All shingled up

This week, I’m laid up with shingles. It means I’m missing my last working week of the year, last coffee runs and lunches with workmates, Secret Santa, final catch-ups with friends before we gather with our families over Christmas. It makes me sad. I was eagerly looking forward to being part of those things. But it makes me glad to be sad. It reveals how much I love my life, working with a dream team of marvellous people, having a bunch of sensational friends I’ll miss seeing one last time this year. What’s not to miss?

But my body is crying out for rest. I’ve been neglectful thus far. My washing’s on the line, my desk organised and tucked away till next year. I hauled my bones up the street to buy Christmas cards yesterday. I’m sitting up writing instead of lying down and breathing more deeply – I’m finding it very hard to be still for any length of time. All the daily rituals I perform have become part of my body’s learned movements. To not have to perform them is a challenge.

Shingles is brought on by stress, which is worrying, because I wasn’t aware of feeling stressed. Now, I feel weak in my muscles and highly emotional, like I’m on the verge of tears all the time. It’s evidently sparked a compulsion to write about how it’s affecting me.

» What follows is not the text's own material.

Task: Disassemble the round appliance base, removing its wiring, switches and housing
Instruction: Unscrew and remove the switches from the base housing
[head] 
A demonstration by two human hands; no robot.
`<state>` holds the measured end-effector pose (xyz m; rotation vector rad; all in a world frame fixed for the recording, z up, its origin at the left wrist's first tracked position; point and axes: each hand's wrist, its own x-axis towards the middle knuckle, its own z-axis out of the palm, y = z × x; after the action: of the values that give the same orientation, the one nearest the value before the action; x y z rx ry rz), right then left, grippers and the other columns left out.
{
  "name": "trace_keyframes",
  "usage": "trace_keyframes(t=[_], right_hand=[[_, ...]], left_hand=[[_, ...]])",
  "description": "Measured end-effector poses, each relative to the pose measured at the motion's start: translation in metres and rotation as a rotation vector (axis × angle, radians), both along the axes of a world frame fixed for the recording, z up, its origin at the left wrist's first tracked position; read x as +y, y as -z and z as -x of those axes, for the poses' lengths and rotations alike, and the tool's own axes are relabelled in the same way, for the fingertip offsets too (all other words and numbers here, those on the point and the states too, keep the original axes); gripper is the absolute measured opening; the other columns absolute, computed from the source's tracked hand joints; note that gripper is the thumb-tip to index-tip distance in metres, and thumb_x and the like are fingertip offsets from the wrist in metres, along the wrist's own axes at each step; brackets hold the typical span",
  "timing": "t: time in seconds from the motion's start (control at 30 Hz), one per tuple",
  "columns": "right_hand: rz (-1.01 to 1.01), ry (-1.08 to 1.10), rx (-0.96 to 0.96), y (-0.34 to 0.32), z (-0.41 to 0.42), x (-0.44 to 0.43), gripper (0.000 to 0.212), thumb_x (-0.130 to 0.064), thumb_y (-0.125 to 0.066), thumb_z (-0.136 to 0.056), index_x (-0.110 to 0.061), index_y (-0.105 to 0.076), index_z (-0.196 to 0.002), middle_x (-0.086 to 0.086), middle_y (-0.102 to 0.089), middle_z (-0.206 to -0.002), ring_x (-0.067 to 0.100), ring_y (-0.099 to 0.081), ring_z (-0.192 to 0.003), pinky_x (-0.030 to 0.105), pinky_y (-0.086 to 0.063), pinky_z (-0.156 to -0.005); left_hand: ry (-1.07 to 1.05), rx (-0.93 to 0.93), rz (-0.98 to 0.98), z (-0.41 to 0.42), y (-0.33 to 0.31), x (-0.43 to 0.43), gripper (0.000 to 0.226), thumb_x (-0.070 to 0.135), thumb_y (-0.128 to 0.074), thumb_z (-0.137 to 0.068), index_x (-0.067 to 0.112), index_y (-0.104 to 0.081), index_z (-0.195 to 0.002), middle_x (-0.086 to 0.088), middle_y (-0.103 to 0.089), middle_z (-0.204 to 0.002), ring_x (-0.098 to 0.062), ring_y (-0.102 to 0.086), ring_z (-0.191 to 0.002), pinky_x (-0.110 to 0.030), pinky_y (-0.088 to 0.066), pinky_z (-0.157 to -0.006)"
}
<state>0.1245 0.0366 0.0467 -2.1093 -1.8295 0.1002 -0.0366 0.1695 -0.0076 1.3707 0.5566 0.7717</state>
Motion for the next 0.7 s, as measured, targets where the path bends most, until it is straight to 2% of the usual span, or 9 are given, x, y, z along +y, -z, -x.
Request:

But I also feel driven by the urge to go with this flow, whatever it may bring. Keep breathing through it. Tune into my body with more dedicated attention, and listen up. I can see my whole self needs this week to realise the gap between the way I actually look after myself (shabbily) and the way I want to look after myself (nurturingly).

St Kilda sunset. Image: Desanka Vukelich

St Kilda sunset, November 2019.

A dear friend told me that in her culture shingles are a blessing in disguise, a message from the Fire Goddess to stop, cleanse and heal. Women gather round to help the patient release excess heat from the body, bring it coolness and calmness. I love this perspective, and her remedies are already helping to soothe my nerves.

Colour me thankful for this illness with its funny name. It’s enforced rest, and opened my eyes even wider to the love and support of my family and friends who’ve come round with supplies, opened their homes to me, sent me messages and called to check up on me each day. I’m feeling supported from all corners, and nestled in that warm embrace, I shall now put down the laptop, don my eye mask, and actually properly rest.

See you on the other side. Thank you for reading.